- STORED DATA:
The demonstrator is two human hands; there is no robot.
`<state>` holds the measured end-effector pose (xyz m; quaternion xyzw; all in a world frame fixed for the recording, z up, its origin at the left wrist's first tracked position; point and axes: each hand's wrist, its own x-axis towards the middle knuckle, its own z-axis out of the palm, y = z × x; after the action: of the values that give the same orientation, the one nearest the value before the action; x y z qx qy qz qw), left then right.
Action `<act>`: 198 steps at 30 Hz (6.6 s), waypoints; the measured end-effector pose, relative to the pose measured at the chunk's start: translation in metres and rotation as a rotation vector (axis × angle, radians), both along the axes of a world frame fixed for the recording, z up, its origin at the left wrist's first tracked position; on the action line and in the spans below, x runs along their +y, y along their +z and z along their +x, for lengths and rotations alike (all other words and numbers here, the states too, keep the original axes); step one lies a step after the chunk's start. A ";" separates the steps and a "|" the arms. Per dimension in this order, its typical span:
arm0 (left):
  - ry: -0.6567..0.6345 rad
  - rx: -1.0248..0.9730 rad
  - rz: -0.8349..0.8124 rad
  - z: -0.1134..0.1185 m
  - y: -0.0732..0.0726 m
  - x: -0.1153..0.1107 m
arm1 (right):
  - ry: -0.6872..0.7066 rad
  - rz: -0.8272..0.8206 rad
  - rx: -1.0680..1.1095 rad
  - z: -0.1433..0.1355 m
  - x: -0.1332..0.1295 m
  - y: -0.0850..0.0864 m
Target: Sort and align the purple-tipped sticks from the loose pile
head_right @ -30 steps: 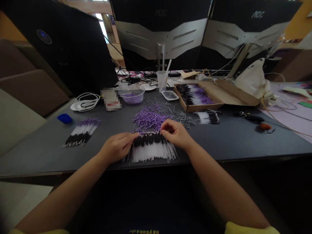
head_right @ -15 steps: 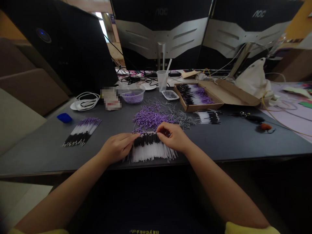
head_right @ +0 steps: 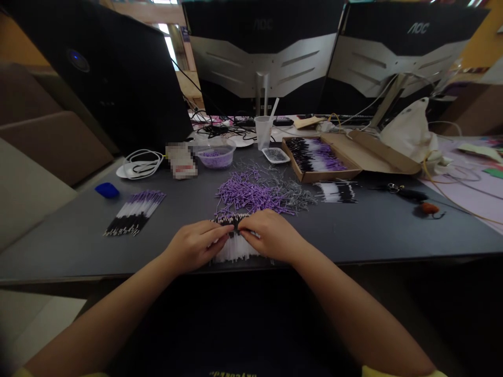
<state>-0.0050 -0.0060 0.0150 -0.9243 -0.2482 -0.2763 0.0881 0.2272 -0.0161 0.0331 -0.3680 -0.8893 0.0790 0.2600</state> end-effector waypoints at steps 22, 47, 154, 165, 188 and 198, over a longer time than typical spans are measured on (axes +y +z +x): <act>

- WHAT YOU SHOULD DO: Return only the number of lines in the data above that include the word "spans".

- RESPONSE TO THE EXERCISE: 2